* _HOW TO COMPLETE THIS TASK_
Every line below is to be quoted exactly, with nothing added or dropped.

* _DATA SECTION_

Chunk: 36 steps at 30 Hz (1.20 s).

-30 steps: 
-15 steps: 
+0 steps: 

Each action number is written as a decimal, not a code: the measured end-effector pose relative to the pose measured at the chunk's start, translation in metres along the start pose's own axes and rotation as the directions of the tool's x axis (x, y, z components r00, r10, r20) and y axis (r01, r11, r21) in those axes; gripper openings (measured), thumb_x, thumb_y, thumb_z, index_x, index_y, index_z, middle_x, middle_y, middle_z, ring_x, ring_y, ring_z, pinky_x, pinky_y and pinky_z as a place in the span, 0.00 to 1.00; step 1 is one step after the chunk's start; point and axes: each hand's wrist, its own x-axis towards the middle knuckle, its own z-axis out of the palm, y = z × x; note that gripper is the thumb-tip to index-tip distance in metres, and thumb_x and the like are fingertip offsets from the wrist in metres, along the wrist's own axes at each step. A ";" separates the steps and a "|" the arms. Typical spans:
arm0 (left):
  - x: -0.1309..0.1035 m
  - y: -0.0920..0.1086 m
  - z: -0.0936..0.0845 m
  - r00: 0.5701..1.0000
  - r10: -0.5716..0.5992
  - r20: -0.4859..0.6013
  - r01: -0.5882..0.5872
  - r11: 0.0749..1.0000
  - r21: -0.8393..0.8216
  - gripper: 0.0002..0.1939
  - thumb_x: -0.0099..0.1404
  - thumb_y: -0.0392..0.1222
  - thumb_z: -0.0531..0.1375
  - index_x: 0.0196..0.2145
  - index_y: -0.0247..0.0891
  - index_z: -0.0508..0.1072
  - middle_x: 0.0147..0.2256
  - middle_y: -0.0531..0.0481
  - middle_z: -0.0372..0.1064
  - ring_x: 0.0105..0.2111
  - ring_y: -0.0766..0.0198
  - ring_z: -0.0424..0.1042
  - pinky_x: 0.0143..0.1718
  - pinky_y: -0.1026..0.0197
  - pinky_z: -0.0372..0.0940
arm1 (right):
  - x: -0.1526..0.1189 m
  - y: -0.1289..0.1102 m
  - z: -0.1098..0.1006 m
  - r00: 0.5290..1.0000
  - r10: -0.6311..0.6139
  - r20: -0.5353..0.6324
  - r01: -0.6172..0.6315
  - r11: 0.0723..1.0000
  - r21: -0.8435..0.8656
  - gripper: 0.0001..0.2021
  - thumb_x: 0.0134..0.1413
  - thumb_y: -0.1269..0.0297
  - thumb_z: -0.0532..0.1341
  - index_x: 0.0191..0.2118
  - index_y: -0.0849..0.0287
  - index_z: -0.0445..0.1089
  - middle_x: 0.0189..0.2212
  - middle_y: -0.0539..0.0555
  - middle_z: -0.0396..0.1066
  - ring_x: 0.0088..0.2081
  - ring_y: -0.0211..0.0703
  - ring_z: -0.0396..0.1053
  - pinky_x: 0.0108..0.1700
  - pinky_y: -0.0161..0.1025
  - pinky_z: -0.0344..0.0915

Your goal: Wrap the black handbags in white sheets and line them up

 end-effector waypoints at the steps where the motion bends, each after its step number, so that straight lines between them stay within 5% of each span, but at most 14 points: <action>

* _RESULT OF THE EXERCISE_
Chunk: 36 steps at 30 Hz (1.20 s).

-30 steps: 
-15 steps: 
+0 steps: 

Each action number is written as a decimal, not a code: the measured end-effector pose relative to the pose measured at the chunk's start, translation in metres along the start pose's own axes and rotation as the directions of the tool's x axis (x, y, z components r00, r10, r20) and y axis (r01, r11, r21) in those axes; gripper openings (measured), thumb_x, thumb_y, thumb_z, index_x, index_y, index_z, middle_x, middle_y, middle_z, ring_x, ring_y, ring_z, pinky_x, pinky_y and pinky_z as a place in the span, 0.00 to 1.00; step 1 is one step after the chunk's start; point and axes: each hand's wrist, its own x-axis towards the middle knuckle, its own z-axis out of the palm, y = z × x; note that gripper is the thumb-tip to index-tip distance in metres, and thumb_x and the like are fingertip offsets from the wrist in metres, along the wrist's own axes at each step. A ";" separates the steps and a "|" the arms. Typical spans:
arm0 (left):
  - x: -0.1309..0.1035 m
  - y: -0.0920..0.1086 m
  - z: -0.0936..0.0845 m
  - r00: 0.5701..1.0000
  - r10: -0.5716..0.5992
  - r20: -0.4859..0.6013
  - r01: -0.5882..0.5872
  - r11: 0.0749..1.0000
  - r21: -0.8393..0.8216
  - gripper: 0.0002..0.1939
  - thumb_x: -0.0099..0.1404
  - thumb_y: -0.0392..0.1222
  - thumb_z: -0.0531..0.1375
  - index_x: 0.0196..0.2145
  - index_y: -0.0247..0.0891
  - index_z: -0.0508..0.1072
  - middle_x: 0.0147..0.2256
  - middle_y: -0.0531..0.0481
  - middle_z: -0.0372..0.1064
  - ring_x: 0.0105..0.2111
  - ring_y: -0.0766..0.0198
  - ring_z: -0.0424..0.1042
  - pinky_x: 0.0143..0.1718
  - pinky_y: -0.1026..0.0197
  - pinky_z: -0.0372..0.0940
arm1 (right):
  - x: -0.1526..0.1189 m
  - y: -0.1289..0.1102 m
  - z: -0.1098..0.1006 m
  - r00: 0.5290..1.0000
  - r10: -0.6311..0.6139
  - r20: -0.5353..0.6324
  - r01: -0.6172..0.6315
  - r11: 0.0723..1.0000
  - r21: -0.8435..0.8656
  - gripper: 0.0001..0.2021
  - thumb_x: 0.0134..0.1413
  - thumb_y: -0.1269..0.0297
  - thumb_z: -0.0532..0.1341
  - index_x: 0.0191..0.2118
  - index_y: -0.0849..0.0287
  - index_z: -0.0445..0.1089
  - middle_x: 0.0189..0.2212
  - middle_y: -0.0539..0.0555
  - middle_z: -0.0396..0.1066
  - ring_x: 0.0088..0.2081
  - ring_y: -0.0211..0.0703
  - ring_z: -0.0396..0.1053
  - pinky_x: 0.0108..0.1700
  - pinky_y: -0.0161..0.1025
  - pinky_z: -0.0344..0.0915

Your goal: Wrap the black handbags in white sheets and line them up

 end-effector waypoints at the steps where the motion bends, each after its step number, so that straight lines between them stay within 5% of each span, but at most 14 points: <action>

Nothing else is part of this exercise.